Der herkömmliche Koranunterricht an den Moscheen reiche nicht aus, sagt dieLudwigsburger Dozentin Gökcen Tamer-Uzun. Deshalb sei muslimischer Religionsunterricht
an den Schulen wichtig.

Baden-Württemberg: Eberhard Wein (kew)
Göppingen – - Gökcen Tamer-Uzun bildet an der Pädagogischen Hochschule Ludwigsburg zurzeit 53 Studenten zu muslimischen Religionslehrern aus. „Das ist ganz etwas anderes als der Koranunterricht an Moscheen“, sagt die 39-Jährige.
Frau Tamer-Uzun, was bringen Ihre islamischen Religionslehrer den Kindern bei?
Wir sprechen über Gott, die Schöpfung, die Engel, die Feste, das Gebet und natürlich über unser Glaubensbuch, den Koran. Wir beschäftigen uns mit den Worten des Propheten und mit der Geschichte des Islam. Auch der Umgang mit unseren Mitmenschen und der Natur sind Themen.
Werden auch andere Religionen beachtet, zum Beispiel das Christentum?
Natürlich, der Prophet Isa, also Jesus, spielt eine große Rolle. Wir arbeiten mit der evangelischen und katholischen Theologie zusammen und haben hier an der PH auch gemeinsame Seminare. Wir üben uns im Dialog, was ja für beide Seiten gut ist.
Wie viel Prozent der muslimischen Schüler können mit dem Unterricht erreicht werden?
Das kommt auf die Schulen an. Wir wissen, dass sechs Prozent der baden-württembergischen Schüler muslimischen Glaubens sind. In Ballungsräumen sind es deutlich mehr, und oft nehmen bis zu 100 Prozent der muslimischen Schüler an dem Religionsunterricht teil.

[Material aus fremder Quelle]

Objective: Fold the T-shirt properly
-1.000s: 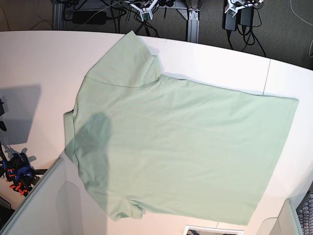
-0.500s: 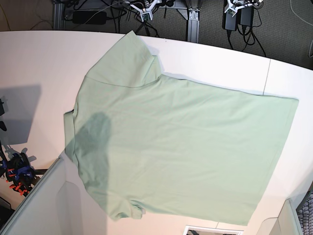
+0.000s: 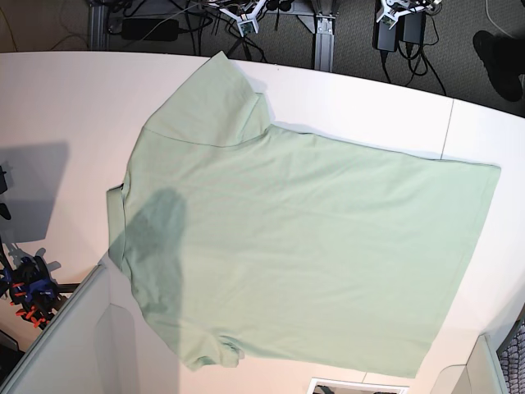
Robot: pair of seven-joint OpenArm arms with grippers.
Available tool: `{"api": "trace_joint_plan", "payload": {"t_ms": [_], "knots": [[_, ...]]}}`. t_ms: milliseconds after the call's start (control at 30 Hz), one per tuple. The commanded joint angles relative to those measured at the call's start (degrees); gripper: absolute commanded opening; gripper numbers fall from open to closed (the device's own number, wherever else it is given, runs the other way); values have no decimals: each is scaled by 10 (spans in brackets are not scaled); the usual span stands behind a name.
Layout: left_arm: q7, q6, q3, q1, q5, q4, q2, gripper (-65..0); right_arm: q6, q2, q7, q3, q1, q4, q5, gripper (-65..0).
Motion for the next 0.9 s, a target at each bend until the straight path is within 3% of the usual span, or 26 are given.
{"api": "trace_joint_plan", "payload": {"t_ms": [0, 133, 333, 500, 633, 767, 867], "knots": [[2, 2, 1, 2, -1, 3, 0, -596, 0, 0, 7, 0, -2, 4, 0, -640], [59, 2, 1, 3, 4, 7, 0, -596, 0, 1, 7, 0, -2, 4, 0, -640], [55, -6, 0, 30, 27, 10, -19, -596, 9, 14, 7, 0, -35, 18, 0, -640], [9, -92, 0, 92, -3, 72, -53, -596, 64, 48, 7, 0, -107, 80, 3, -640], [-21, -139, -32, 153, -19, 169, -87, -596, 67, 80, 7, 0, -182, 166, 64, -640], [-12, -204, -117, 216, -48, 288, -108, -594, 67, 114, 4, 0, -262, 270, 134, -640], [49, -204, -185, 257, -96, 380, -112, -553, 67, 141, 2, 0, -321, 352, 162, -640]]}}
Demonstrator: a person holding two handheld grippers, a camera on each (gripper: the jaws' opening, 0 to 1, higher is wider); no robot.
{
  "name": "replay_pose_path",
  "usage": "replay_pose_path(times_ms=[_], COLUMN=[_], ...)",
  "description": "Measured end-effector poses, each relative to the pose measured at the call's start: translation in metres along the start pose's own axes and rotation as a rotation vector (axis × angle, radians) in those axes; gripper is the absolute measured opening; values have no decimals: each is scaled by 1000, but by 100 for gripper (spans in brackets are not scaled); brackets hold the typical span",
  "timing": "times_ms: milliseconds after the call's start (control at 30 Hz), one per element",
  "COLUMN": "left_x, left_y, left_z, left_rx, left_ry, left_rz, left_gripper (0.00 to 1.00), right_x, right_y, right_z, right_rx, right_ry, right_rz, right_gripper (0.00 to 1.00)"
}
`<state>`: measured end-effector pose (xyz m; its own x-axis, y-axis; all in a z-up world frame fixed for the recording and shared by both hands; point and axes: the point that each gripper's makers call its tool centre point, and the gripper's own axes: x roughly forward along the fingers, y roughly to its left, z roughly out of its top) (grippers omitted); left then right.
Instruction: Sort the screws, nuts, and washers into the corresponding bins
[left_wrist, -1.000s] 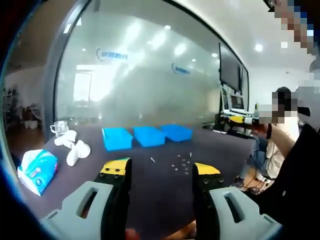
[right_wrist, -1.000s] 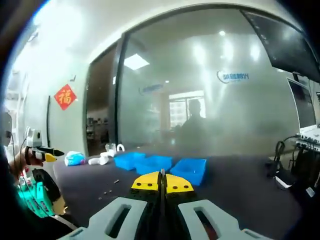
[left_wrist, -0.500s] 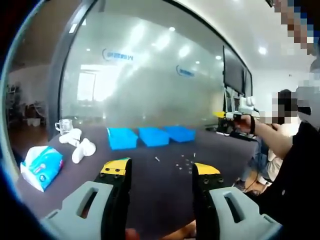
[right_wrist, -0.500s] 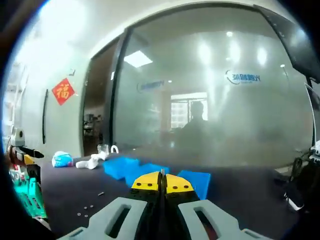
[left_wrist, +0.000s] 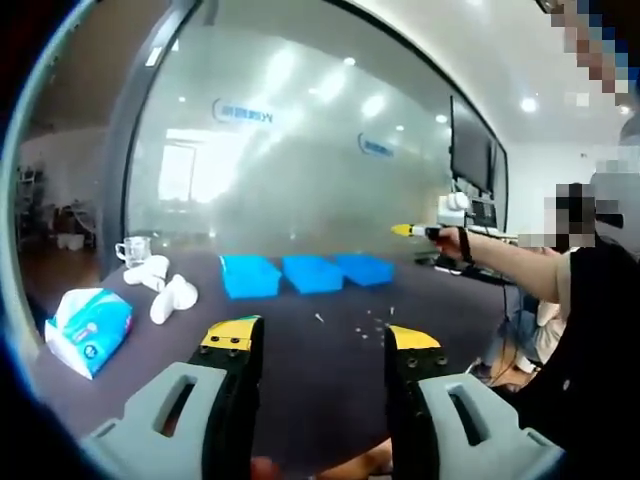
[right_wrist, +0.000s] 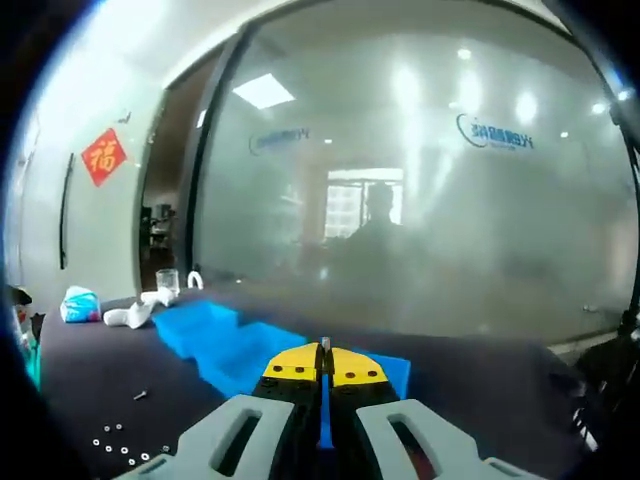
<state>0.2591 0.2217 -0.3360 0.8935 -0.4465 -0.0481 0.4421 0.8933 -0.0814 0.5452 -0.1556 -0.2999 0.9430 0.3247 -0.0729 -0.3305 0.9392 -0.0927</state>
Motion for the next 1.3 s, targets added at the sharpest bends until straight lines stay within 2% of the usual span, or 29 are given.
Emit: replay_pose_path(times_ms=[133,400,733,900,933,1000,1033,1067,1300], left_x=[-3,-5,-3,-3,-3,-3,-3,-3,-2], left_y=[2,1,-1,-2,-2,-1,-1,-2,-3], left_z=[2,8,8,9,9,8,7,7,7], left_rx=[2,11,16,16,16,16,17,15,13], left_ry=[-1,-9,-6,-8,-7,-4,-3,-3,-1], left_rz=[10,15,14,16,17,19,20,20,12], left_gripper=[47,47,47,47,47,46,46,46,46], right_x=[16,43,56,60,60,59,58,57,40], right_y=[-2,-16,-24,-24,-23,-23,-22,-20,-5], right_z=[-5,-14,-13,-12,-12,-11,-11,-10,4], right_rx=[-32,-1,49,39,38,26,18,20,-3], right_ry=[31,61,56,50,48,45,51,50,7], right_rz=[-13,-52,-63,-59,-58,-61,-61,-57,-25], right_gripper=[0,0,0,0,1,12,21,24,26])
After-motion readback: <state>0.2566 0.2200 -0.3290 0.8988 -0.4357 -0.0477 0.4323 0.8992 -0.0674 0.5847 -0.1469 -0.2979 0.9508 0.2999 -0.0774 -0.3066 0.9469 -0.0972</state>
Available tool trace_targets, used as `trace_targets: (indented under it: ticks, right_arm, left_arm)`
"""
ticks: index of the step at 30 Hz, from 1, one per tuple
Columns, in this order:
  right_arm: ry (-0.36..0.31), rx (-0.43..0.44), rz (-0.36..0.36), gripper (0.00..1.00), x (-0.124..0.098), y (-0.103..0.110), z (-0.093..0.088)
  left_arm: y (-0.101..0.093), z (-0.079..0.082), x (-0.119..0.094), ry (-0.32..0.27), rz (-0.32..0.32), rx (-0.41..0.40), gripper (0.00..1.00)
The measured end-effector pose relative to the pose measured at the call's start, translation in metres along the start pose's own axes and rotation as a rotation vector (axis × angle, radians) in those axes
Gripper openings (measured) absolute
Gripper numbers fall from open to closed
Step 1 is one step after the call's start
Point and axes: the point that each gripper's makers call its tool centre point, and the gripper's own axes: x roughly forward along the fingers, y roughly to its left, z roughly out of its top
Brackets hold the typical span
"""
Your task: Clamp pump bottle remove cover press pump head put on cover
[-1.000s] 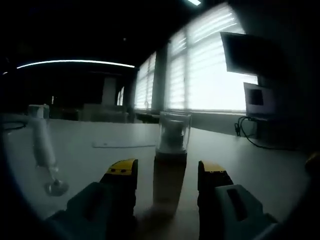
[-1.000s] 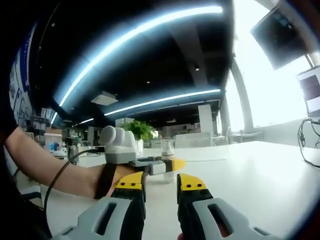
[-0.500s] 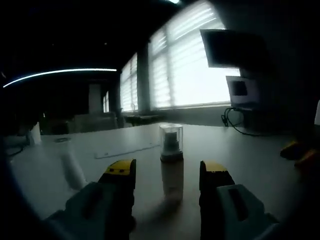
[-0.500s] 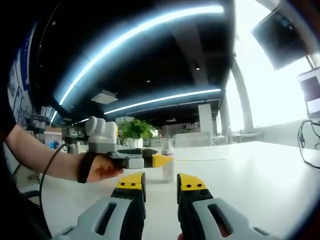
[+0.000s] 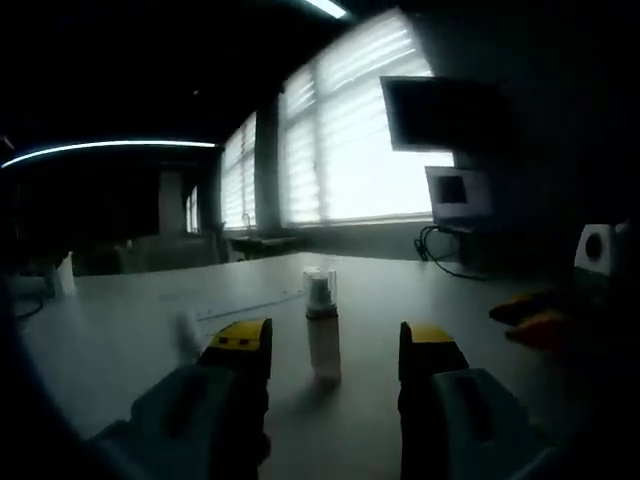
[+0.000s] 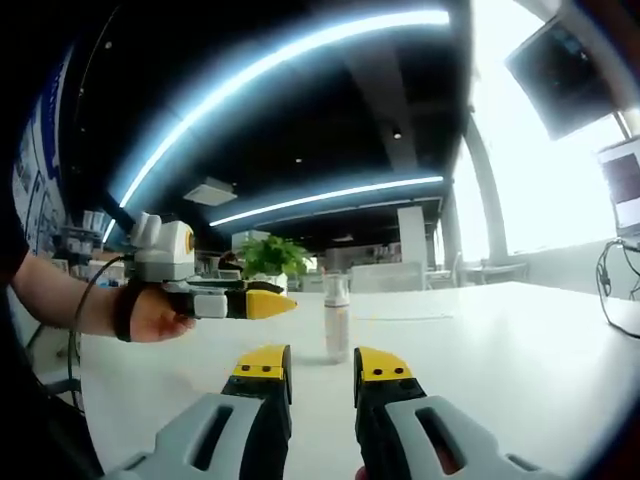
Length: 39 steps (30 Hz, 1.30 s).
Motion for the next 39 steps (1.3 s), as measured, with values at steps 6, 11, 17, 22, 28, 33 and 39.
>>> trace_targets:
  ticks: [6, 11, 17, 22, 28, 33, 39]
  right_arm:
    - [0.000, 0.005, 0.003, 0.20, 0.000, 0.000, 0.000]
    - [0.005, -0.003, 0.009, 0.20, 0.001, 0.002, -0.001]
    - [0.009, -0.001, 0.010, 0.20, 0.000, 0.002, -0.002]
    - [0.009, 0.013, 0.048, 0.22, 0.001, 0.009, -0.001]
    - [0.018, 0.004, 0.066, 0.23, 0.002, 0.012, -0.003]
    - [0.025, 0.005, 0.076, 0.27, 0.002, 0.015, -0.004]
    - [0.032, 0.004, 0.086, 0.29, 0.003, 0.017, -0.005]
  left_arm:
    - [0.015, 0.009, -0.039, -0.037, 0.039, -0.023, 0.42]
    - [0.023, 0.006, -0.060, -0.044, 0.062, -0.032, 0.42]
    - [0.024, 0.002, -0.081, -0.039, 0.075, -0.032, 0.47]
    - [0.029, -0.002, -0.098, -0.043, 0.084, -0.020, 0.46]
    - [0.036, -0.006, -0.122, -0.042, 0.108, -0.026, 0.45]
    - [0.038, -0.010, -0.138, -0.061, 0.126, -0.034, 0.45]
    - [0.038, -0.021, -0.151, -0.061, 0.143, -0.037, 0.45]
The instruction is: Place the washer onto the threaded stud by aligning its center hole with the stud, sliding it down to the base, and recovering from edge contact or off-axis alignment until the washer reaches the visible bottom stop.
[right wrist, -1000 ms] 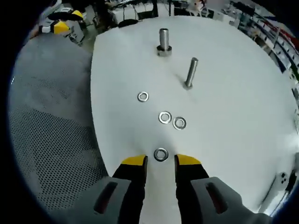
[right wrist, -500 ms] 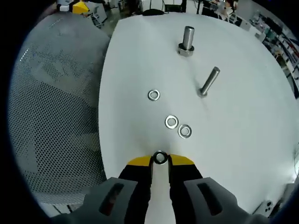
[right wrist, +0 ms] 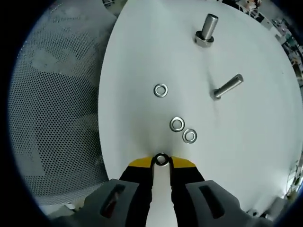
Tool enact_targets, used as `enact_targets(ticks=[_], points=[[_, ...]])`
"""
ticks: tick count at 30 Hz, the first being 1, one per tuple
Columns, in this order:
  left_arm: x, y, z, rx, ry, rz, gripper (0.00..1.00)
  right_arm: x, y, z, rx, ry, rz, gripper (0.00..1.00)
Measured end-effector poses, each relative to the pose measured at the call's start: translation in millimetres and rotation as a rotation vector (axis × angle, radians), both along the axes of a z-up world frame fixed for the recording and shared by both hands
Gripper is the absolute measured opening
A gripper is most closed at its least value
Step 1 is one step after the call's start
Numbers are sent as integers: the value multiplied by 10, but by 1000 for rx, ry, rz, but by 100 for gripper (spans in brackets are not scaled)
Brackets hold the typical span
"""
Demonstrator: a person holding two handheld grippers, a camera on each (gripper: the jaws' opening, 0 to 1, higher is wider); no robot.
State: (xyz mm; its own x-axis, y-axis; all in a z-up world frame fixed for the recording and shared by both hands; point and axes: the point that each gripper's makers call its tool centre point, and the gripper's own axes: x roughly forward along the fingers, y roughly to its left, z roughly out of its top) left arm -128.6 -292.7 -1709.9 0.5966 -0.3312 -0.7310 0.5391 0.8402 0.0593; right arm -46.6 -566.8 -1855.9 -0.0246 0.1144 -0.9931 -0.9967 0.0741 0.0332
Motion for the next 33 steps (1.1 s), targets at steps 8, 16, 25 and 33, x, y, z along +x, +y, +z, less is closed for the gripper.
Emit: enact_targets(ticks=[8, 16, 25, 33], points=[[-11, 11, -25, 10, 11, 1, 25, -5, -15, 1, -18, -24, -28, 14], [-31, 12, -34, 11, 16, 3, 25, -2, -12, 7, 115, -58, -119, 13], [-29, 20, -28, 12, 10, 2, 25, 126, -13, 173, 197, -50, -268, 13], [-22, 28, -25, 11, 7, 6, 25, 425, 259, 488, 337, -34, -419, 13]])
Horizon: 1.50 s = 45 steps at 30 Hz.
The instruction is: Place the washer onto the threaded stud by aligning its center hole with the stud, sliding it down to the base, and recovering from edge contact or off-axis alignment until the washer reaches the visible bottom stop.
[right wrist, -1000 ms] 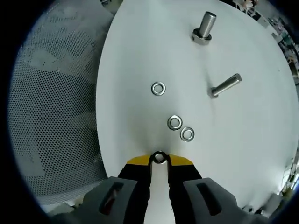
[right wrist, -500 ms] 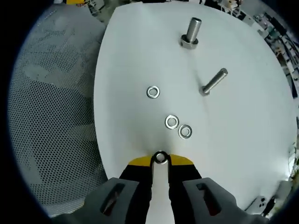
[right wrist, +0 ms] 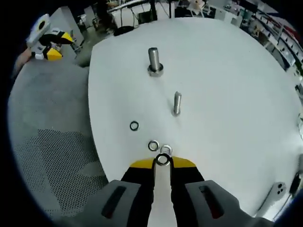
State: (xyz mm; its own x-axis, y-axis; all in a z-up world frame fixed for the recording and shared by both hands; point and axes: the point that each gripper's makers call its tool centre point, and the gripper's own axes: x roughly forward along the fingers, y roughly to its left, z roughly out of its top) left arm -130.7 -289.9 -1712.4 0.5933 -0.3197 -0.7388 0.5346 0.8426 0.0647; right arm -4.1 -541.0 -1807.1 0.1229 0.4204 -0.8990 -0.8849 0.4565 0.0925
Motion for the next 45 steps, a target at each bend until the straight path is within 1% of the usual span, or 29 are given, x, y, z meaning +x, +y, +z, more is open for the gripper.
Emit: enact_targets(ticks=[2, 3, 5, 6, 8, 9, 10, 11, 13, 15, 18, 22, 29, 31, 33, 35, 37, 45], points=[[7, 7, 2, -1, -1, 2, 25, 135, 101, 96, 53, -15, -48, 13], [6, 6, 3, -5, 0, 3, 25, 210, 157, 152, 89, -17, -88, 13], [5, 2, 2, -8, 1, 2, 25, 271, 238, 220, 133, 4, -149, 13], [4, 1, 1, -7, 1, 1, 25, 299, 259, 246, 142, -3, -160, 13], [5, -1, 3, -7, 0, 1, 25, 330, 287, 262, 136, -17, -146, 13], [6, 0, 6, -8, -2, 3, 25, 348, 327, 266, 124, -39, -119, 13], [8, 2, 8, -9, -2, 4, 25, 349, 335, 267, 118, -45, -108, 13], [11, 2, 9, -10, -2, 6, 25, 349, 357, 269, 103, -61, -77, 13], [10, 1, 3, -14, 4, 7, 24, 340, 408, 280, 100, -78, -44, 13], [-2, -13, -6, -15, 10, -4, 24, 340, 428, 290, 97, -87, -39, 13], [-12, -22, -10, -18, 15, -9, 24, 353, 453, 276, 92, -88, -28, 13], [-1, -13, 4, -23, 6, -1, 23, 362, 474, 269, 71, -100, -6, 13], [-12, -18, -8, -19, 12, -6, 23, 406, 527, 247, 53, -91, 5, 13], [-13, -17, -10, -20, 13, -5, 23, 397, 537, 225, 34, -94, 25, 13], [-12, -16, -11, -16, 13, -7, 23, 404, 536, 204, 15, -110, 50, 13], [-6, -17, -2, -18, 8, -5, 23, 379, 532, 159, -7, -102, 63, 13], [3, -12, 15, -23, 0, -1, 23, 376, 546, 152, -16, -121, 87, 13], [17, -18, 37, -30, -12, 1, 23, 417, 578, 151, -37, -121, 86, 13]])
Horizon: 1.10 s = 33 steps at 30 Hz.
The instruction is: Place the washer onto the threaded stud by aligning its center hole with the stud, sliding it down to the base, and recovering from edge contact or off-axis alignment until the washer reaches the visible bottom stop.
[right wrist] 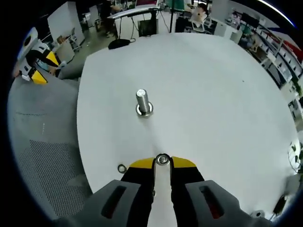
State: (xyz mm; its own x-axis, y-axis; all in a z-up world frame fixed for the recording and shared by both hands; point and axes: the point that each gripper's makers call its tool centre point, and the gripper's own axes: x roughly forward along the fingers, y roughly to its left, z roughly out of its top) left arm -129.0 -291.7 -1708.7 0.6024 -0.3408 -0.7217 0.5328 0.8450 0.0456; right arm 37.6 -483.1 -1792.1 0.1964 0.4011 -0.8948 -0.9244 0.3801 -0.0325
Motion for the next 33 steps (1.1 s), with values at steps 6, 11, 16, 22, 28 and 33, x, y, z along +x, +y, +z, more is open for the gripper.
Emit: enact_targets(ticks=[6, 11, 16, 22, 28, 33], points=[[12, 1, 5, -2, -6, 1, 23, -14, -13, -24, -28, -10, 32, 13], [10, -1, 4, 0, -6, 1, 23, 11, -15, -106, -53, -1, 39, 13], [12, -5, 6, -2, -5, 0, 23, 3, -27, -145, -81, 1, 54, 13], [25, -12, 24, -8, -11, 4, 22, 57, -110, -309, -118, 14, 54, 13], [27, -18, 25, -9, -11, 6, 22, 143, -143, -458, -147, 22, 53, 13], [31, -25, 45, -22, -17, 9, 22, 94, -143, -502, -153, 26, 37, 14]])
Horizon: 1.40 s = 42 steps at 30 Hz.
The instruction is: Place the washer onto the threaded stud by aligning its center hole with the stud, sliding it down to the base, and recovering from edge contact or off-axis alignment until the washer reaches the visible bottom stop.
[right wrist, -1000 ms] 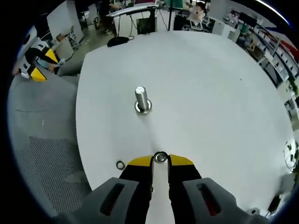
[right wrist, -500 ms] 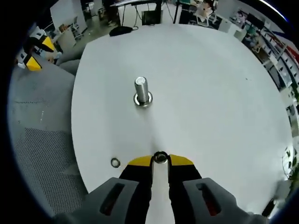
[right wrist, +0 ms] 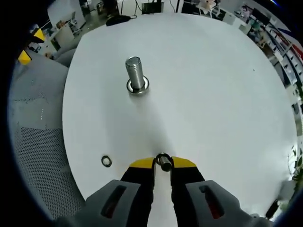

Wir haben auch Kinder alevitischen Glaubens, auch sie werden von den Lehrern berücksichtigt. Was wir noch nicht hatten, sind Nichtmuslime. Es gibt zwar immer wieder Anfragen von Schülern für einzelne Stunden. Aber man weiß halt nicht, was die Eltern darüber denken.
Der Religionsunterricht ist ja eher sunnitisch geprägt.
Genau, so steht es im Bildungsplan. Aber in der Grundschule spielt das überhaupt keine Rolle. Da werden erst einmal die Grundlagen beigebracht. Erst später kommt man zu den verschiedenen Rechtsschulen.
Viele Kinder gehen bisher zum Koranunterricht in die Moschee. Reicht das nicht?
An der Moschee wird meistens in der Muttersprache des Kindes oder seiner Eltern unterrichtet, und es geht darum, zu lernen, den Koran auf Arabisch zu lesen. Bei uns ist es ganz anders. Wir sprechen auf Deutsch über religiöse Angelegenheiten. So lernen die Kinder auch, die Dinge auf Deutsch zu benennen und ihren Glauben reflektiert zu verstehen. Und es findet ein regelrechter innerislamischer Dialog statt, weil wir inzwischen Kinder aus ganz verschiedenen Kulturkreisen haben. Da kommt man zu sehr schönen Gesprächen.